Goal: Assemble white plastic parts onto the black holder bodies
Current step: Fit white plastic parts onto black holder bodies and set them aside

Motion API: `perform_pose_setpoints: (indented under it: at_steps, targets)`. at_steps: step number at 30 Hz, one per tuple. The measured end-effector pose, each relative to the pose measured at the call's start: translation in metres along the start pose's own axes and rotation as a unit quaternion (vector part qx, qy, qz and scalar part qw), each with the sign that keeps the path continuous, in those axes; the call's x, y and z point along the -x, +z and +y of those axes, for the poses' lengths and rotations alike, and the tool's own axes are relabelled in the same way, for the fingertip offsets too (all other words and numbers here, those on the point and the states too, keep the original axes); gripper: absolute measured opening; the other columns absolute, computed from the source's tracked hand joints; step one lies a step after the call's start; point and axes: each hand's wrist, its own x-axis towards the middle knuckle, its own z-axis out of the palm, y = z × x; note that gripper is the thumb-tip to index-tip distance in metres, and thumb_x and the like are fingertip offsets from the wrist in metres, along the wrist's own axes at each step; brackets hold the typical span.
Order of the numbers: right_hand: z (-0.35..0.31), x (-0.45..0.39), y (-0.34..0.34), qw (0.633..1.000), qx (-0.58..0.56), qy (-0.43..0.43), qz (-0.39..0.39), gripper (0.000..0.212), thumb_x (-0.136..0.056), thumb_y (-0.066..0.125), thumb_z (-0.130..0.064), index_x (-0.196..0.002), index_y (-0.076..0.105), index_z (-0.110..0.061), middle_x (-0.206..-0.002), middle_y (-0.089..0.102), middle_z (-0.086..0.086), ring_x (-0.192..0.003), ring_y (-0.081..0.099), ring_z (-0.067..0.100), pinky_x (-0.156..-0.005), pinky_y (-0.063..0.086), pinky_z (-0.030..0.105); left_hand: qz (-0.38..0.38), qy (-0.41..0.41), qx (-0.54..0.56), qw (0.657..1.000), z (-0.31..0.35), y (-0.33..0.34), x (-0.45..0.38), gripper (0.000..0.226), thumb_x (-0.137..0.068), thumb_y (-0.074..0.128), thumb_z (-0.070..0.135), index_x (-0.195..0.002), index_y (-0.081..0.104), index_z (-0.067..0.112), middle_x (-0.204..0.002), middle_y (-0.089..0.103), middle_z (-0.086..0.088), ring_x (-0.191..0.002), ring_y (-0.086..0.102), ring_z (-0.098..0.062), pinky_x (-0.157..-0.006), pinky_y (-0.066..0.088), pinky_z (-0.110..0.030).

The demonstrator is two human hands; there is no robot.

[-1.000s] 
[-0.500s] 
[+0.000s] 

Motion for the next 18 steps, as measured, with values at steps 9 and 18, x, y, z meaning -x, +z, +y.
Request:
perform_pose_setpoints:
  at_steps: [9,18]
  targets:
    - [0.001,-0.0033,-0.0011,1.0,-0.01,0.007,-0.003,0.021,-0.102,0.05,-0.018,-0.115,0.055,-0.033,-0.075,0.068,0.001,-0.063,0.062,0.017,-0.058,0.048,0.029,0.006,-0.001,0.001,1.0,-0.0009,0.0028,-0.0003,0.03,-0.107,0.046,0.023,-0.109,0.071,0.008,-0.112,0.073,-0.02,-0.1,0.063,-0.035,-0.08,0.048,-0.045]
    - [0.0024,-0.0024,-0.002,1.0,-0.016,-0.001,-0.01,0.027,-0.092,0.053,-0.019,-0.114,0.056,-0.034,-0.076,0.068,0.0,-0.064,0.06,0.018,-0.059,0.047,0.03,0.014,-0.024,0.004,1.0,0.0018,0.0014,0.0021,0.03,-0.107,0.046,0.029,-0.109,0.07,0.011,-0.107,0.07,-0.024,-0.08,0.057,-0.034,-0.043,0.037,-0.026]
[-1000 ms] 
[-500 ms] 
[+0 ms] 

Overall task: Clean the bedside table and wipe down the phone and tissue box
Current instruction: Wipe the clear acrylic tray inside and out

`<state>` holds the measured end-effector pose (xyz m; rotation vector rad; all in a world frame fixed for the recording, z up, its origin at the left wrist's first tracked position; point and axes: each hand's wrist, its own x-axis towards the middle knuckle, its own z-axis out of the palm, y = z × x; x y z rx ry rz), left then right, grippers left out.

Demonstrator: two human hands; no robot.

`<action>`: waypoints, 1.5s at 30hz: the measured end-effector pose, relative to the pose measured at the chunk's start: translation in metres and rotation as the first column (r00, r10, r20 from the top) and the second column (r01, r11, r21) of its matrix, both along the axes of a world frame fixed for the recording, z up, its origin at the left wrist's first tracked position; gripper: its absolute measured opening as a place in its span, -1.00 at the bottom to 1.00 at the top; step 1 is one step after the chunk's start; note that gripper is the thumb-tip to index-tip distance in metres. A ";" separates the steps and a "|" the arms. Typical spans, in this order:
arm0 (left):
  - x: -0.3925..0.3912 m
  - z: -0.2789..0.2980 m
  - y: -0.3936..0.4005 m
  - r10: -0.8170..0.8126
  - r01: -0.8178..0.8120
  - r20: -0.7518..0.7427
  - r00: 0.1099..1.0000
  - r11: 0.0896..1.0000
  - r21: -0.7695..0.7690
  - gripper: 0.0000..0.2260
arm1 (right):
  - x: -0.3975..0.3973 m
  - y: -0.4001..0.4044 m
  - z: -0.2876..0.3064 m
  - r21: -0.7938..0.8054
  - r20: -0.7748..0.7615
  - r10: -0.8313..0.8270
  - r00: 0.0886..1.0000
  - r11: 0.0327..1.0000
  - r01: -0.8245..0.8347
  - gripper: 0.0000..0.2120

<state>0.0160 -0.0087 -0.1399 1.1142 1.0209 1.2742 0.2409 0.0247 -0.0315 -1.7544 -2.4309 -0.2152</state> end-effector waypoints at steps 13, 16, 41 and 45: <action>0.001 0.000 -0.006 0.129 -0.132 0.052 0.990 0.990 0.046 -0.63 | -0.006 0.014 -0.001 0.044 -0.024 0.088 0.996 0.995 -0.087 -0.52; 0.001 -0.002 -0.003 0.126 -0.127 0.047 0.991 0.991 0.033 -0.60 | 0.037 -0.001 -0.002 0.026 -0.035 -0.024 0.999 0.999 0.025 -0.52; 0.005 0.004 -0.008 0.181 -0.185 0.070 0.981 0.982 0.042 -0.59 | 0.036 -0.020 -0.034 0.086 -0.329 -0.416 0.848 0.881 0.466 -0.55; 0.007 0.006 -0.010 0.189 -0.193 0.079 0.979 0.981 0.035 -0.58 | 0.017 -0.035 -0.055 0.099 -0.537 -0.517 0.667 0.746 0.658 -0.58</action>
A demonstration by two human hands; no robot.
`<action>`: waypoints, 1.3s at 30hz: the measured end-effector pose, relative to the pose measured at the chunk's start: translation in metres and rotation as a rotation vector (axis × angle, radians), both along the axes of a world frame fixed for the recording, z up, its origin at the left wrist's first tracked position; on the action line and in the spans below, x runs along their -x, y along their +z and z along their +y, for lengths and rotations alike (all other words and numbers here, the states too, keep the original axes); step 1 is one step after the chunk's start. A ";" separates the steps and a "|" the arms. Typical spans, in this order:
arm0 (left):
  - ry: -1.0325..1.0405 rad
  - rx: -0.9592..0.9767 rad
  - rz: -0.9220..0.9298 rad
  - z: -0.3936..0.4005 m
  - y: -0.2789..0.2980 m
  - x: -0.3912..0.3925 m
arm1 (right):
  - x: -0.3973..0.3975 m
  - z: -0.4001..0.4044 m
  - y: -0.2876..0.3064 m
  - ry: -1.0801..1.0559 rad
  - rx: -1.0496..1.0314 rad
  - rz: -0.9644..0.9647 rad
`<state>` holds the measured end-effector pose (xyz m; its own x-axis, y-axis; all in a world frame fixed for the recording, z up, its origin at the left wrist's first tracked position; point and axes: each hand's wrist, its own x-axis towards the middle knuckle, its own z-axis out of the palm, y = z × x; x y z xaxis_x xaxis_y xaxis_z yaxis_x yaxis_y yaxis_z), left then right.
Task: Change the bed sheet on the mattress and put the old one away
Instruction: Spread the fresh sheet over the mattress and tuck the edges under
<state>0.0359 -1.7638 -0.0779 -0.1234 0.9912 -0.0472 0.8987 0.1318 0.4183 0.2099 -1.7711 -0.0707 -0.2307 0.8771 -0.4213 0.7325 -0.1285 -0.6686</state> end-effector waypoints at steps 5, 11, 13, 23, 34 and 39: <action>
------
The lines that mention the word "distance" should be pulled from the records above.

## Written answer:
Motion API: `perform_pose_setpoints: (indented under it: at_steps, targets)`. at_steps: step number at 30 Hz, one per tuple. The measured end-effector pose, each relative to the pose measured at the call's start: translation in metres along the start pose's own axes and rotation as a unit quaternion (vector part qx, qy, qz and scalar part qw), each with the sign that keeps the path continuous, in those axes; the call's x, y and z point along the -x, +z and +y of those axes, for the poses' lengths and rotations alike, and the tool's own axes are relabelled in the same way, for the fingertip offsets too (all other words and numbers here, those on the point and the states too, keep the original axes); gripper: absolute measured opening; the other columns absolute, computed from the source's tracked hand joints; step one lies a step after the call's start; point and axes: each hand's wrist, its own x-axis towards the middle knuckle, its own z-axis out of the palm, y = z × x; note that gripper is the thumb-tip to index-tip distance in metres, and thumb_x and the like are fingertip offsets from the wrist in metres, along the wrist's own axes at each step; brackets hold the typical span.
`<action>`: waypoints, 1.5s at 30hz: the measured end-effector pose, relative to the pose measured at the chunk's start: translation in metres and rotation as the first column (r00, r10, r20 from the top) and the second column (r01, r11, r21) of its matrix, both along the axes of a world frame fixed for the recording, z up, its origin at the left wrist's first tracked position; gripper: its absolute measured opening as a place in its span, -1.00 at the bottom to 1.00 at the top; step 1 is one step after the chunk's start; note that gripper is the thumb-tip to index-tip distance in metres. A ";" separates the steps and a "|" the arms. Typical spans, in this order:

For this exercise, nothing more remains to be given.